> _Problem requirements_
The lines below starting at the line containing "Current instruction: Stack" and ending at the line containing "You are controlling" are to be repeated exactly, with both ends kept and nothing else added.

━━━━━━━━

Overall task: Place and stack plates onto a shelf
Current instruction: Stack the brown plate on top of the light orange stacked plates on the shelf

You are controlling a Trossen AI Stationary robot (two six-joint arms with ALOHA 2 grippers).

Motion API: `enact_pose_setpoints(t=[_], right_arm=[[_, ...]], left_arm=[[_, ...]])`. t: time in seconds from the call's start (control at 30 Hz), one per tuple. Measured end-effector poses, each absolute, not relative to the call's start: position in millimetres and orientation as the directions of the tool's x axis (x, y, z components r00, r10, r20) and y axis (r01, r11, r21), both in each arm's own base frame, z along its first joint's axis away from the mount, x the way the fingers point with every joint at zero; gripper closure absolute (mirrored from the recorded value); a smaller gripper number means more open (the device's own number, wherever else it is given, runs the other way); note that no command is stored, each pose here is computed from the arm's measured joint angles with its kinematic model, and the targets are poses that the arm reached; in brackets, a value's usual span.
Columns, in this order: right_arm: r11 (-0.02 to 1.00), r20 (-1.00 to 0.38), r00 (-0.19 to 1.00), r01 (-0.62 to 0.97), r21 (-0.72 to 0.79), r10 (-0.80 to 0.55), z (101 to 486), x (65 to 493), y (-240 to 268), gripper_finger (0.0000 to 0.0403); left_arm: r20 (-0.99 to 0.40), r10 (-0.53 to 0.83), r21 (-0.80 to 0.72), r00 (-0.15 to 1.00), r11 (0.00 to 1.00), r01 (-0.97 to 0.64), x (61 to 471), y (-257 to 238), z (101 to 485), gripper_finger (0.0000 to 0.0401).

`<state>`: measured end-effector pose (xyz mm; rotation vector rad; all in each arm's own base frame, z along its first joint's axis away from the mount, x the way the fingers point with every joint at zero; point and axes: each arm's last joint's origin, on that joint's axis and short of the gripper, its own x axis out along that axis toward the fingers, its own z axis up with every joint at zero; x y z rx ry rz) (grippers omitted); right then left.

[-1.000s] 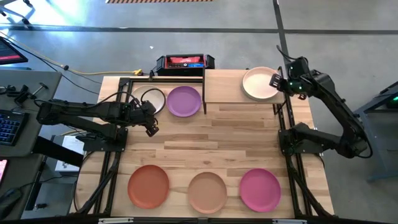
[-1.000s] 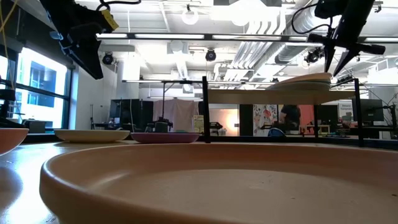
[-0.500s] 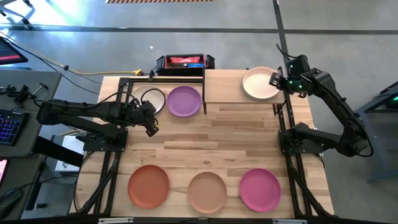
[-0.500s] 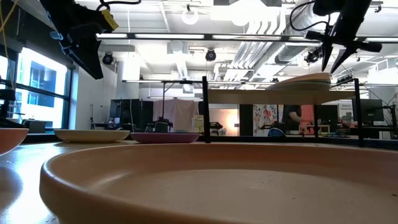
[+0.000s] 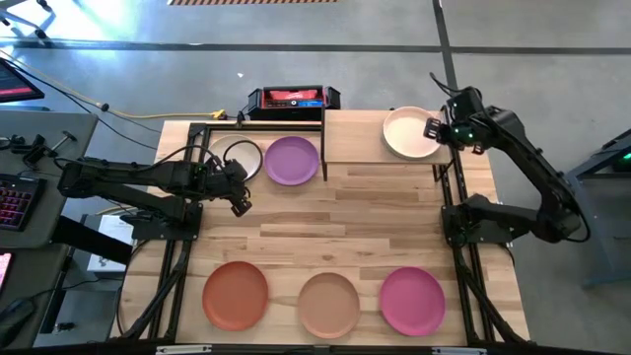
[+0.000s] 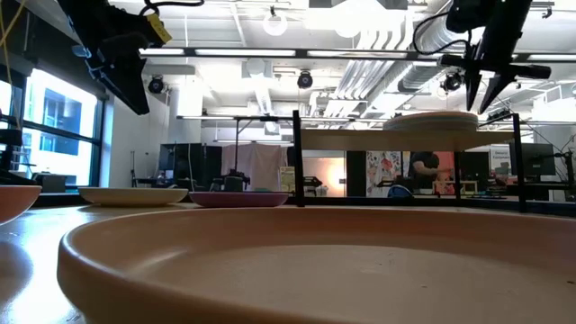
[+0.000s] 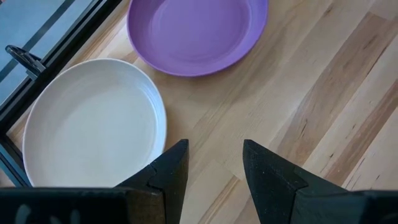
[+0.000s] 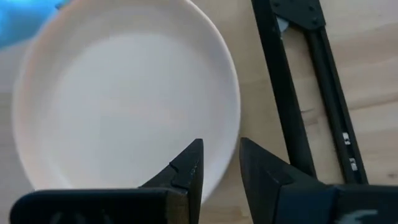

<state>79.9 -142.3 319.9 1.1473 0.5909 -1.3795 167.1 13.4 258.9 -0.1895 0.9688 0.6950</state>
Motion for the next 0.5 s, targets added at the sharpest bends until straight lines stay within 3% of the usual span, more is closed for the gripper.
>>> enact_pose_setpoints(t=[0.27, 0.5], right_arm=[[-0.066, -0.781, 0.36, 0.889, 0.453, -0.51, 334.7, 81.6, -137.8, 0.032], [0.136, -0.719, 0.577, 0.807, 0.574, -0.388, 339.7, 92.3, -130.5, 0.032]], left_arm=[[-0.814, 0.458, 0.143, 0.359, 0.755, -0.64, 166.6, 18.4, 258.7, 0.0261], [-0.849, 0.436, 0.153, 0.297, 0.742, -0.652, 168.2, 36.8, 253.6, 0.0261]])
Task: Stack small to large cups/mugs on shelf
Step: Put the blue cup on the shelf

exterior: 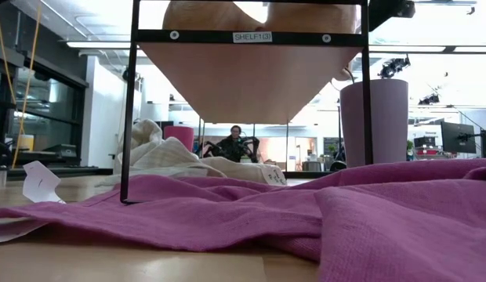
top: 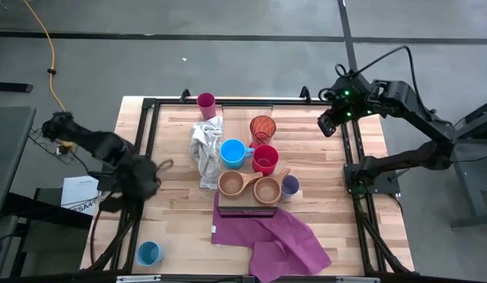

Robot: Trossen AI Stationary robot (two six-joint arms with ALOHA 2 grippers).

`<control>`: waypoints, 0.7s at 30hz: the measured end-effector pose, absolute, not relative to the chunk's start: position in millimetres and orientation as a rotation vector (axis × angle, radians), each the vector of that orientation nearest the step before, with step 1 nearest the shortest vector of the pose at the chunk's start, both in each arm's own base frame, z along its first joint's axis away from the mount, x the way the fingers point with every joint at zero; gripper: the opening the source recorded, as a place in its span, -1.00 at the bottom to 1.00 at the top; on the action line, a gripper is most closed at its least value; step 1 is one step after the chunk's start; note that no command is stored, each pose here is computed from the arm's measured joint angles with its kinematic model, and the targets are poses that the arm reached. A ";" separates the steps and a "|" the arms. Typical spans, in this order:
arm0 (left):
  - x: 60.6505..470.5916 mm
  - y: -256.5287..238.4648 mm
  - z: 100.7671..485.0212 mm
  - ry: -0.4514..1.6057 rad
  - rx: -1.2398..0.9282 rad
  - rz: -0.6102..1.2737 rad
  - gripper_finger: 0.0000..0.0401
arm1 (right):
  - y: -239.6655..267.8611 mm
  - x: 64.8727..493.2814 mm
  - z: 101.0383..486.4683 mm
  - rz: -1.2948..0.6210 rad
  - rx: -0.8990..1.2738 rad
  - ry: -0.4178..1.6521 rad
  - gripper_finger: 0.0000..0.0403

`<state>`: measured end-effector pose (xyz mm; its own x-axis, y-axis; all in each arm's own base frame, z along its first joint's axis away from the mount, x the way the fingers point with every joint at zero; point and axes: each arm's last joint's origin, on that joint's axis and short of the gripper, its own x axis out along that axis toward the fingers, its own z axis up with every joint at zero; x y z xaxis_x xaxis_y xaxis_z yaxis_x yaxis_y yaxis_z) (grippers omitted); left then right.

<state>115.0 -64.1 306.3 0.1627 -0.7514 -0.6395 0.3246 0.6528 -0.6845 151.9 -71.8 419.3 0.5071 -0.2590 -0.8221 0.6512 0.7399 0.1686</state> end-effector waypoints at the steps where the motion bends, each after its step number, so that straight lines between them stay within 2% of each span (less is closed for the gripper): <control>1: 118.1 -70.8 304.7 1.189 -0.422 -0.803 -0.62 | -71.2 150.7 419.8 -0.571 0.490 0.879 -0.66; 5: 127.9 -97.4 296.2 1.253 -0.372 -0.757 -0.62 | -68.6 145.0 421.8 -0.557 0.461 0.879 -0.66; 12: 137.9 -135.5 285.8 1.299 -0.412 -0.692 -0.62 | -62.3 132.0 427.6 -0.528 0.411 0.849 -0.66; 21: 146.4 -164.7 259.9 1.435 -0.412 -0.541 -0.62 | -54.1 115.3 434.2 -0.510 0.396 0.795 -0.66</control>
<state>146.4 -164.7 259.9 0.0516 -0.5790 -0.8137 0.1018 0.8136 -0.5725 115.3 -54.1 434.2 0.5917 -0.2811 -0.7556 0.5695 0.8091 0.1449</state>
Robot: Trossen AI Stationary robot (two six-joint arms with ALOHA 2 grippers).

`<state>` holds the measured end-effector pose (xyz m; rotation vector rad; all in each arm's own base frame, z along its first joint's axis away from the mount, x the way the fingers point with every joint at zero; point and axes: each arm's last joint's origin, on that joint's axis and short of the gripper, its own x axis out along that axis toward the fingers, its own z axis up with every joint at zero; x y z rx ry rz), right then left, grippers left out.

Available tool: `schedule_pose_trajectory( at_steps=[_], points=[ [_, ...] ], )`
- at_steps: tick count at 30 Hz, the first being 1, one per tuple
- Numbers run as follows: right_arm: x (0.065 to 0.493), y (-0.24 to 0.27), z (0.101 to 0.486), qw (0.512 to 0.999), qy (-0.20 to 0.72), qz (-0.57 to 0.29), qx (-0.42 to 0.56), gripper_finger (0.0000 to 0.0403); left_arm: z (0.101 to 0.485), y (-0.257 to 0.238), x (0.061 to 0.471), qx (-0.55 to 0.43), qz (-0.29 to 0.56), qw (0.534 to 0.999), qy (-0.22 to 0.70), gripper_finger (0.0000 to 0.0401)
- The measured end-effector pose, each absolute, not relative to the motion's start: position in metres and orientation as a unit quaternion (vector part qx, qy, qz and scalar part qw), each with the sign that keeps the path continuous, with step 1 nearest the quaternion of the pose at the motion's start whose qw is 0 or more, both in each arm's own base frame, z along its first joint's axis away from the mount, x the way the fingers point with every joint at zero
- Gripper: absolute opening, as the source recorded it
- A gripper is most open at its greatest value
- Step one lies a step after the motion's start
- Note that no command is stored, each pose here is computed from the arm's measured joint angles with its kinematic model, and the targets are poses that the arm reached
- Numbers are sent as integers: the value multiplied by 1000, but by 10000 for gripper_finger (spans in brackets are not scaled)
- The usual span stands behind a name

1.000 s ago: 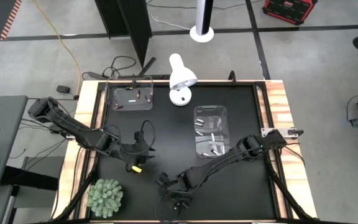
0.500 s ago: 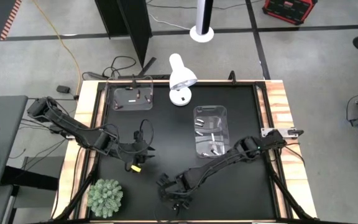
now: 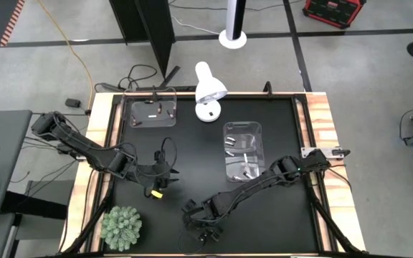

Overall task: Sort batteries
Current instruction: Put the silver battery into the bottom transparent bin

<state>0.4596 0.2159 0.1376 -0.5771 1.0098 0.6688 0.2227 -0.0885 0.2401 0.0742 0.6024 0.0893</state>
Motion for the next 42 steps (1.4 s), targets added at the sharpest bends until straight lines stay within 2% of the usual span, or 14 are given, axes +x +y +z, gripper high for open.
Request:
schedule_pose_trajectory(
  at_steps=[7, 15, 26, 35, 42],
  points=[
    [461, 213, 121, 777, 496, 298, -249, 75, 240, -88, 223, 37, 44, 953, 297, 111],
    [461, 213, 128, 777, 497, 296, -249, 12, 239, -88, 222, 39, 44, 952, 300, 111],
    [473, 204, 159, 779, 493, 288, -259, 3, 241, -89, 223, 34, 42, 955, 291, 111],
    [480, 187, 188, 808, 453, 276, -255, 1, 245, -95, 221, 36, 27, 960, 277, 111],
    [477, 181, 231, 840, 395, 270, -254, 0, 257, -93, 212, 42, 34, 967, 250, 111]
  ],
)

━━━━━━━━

> _Task result_
Current instruction: Stack the brown plate on top of the light orange stacked plates on the shelf

You are controlling a Trossen AI Stationary robot (two six-joint arms with ALOHA 2 grippers).

The output is finished, and nothing else is needed.